Если не считать легкой боли в руках, должен сказать, что я редко чувствовал себя так хорошо физически, так покойно и так свободно, как в то утро, когда начал размышлять над тем, где нахожусь. Это совершенно точно был отнюдь не первый день, когда сознание вернулось ко мне. Я понимал, что уже довольно давно находился в этой светлой просторной комнате, где пахло цветами и едва заметно лекарствами, мастикой для пола и чем-то дезинфицирующим. Выкрашенные в белый цвет двери и оконные рамы, красивые занавески на окнах и белая деревянная мебель были знакомы мне; я узнавал лица двух моих медсестер-сиделок: они ухаживали за мной уже много дней. Но в этот день закончился мой постепенный переход от пассивного восприятия к активному наблюдению.
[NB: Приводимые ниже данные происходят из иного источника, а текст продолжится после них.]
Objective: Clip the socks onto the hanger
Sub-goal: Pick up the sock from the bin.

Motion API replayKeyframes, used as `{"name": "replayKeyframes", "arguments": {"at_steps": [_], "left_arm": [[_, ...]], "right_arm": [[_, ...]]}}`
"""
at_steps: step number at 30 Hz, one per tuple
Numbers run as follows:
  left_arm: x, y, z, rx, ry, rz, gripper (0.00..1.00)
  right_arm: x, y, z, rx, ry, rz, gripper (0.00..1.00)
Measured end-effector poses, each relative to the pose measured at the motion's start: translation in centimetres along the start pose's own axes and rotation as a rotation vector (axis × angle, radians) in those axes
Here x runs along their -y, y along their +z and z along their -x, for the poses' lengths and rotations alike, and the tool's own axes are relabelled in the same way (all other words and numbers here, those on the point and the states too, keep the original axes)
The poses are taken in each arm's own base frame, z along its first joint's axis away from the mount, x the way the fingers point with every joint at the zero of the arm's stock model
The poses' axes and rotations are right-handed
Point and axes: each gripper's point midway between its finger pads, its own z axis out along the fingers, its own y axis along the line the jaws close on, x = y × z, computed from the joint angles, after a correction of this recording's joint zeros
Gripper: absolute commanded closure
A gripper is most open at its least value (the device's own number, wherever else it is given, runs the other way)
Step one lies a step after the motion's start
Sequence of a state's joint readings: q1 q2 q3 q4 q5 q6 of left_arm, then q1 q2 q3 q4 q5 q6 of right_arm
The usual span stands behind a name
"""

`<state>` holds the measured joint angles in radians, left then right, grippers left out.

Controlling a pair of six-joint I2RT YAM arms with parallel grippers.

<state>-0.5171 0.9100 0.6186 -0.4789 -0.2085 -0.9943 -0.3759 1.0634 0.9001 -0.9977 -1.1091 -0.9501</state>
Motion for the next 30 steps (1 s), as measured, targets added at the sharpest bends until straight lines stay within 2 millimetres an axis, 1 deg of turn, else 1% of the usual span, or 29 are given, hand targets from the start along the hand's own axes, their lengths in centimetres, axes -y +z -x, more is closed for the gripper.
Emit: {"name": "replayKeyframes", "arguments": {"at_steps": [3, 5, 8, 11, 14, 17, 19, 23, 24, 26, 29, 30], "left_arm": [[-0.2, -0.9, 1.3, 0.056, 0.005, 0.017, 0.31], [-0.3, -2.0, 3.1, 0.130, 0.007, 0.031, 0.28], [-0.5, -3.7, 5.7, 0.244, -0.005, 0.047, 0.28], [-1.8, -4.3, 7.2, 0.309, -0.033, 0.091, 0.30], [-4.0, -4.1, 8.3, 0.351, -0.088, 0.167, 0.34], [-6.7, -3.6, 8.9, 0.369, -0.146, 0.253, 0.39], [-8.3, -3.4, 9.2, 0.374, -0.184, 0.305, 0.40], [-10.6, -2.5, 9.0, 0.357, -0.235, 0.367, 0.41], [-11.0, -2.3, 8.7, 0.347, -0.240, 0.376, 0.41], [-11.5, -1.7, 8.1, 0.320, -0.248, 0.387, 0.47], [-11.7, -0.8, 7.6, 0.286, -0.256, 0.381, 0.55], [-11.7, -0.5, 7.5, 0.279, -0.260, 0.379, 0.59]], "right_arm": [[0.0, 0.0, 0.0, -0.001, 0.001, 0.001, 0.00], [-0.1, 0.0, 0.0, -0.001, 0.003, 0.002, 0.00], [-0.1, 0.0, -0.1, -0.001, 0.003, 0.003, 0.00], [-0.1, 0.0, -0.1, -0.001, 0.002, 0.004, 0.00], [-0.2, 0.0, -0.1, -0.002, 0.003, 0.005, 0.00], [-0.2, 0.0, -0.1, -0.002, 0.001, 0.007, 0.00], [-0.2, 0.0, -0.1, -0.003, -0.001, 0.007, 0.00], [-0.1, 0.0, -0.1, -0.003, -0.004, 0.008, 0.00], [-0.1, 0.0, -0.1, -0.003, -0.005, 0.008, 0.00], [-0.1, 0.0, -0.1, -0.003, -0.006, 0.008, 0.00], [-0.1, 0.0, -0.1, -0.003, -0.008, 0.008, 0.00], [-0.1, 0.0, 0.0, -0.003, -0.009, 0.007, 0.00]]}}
Если бы не форменная одежда медсестер, я бы решил, что нахожусь в частном доме, а не в больнице: моя комната имела какой-то неповторимый облик и своей чистотой и привлекательностью не напоминала ни одну из больничных палат, встречавшихся в моей жизни. Не похоже было, что фаянсовая посуда, стаканы, тарелки, приборы и инструменты, которые приносили сестры, часто используются, и еда была слишком хороша для больницы. Легкий ветер, залетавший в открытое окно, шевелил занавеску, и когда утром дневная сестра удобно сажала меня в постели, подложив за спину подушки, из окна мне были видны зеленые верхушки деревьев и голубое небо, и целый день, с первых проблесков света до темноты, где-то совсем рядом, за окном, громко пели птицы.
Я не мог есть самостоятельно, без помощи дневной сестры. Она мелко нарезала мне пищу в тарелке и кормила меня ложкой, брила и умывала, купала и вообще делала все, что должна была делать, со свойственными ее профессии уверенностью и ловкостью, энергично и со знанием дела.
Не раз сталкиваясь в жизни с медсестрами, я не рассчитывал, что они легко и сполна удовлетворят мое любопытство, но в то утро все же спросил дневную сестру, где я, и понятное дело, услышал в ответ шутливое и лаконичное: "В постели!". Думаю, что между всеми медсестрами мира существует своего рода договор о том, что самое элементарное проявление интеллекта у пациента мешает им выполнять их задачу или же наносит ущерб их врачебному авторитету. Однако я сделал еще одну попытку и спросил, как ее зовут.
- Это не имеет значения, - сказала она. - Зовите меня просто Дневная Сестра.
Тем не менее такой ответ дал мне пищу для размышлений. Она говорила на очень хорошем английском языке, но с легким немецким акцентом. Это помогло мне перебросить мост на далекую скрывающуюся в тумане противоположную сторону расщелины.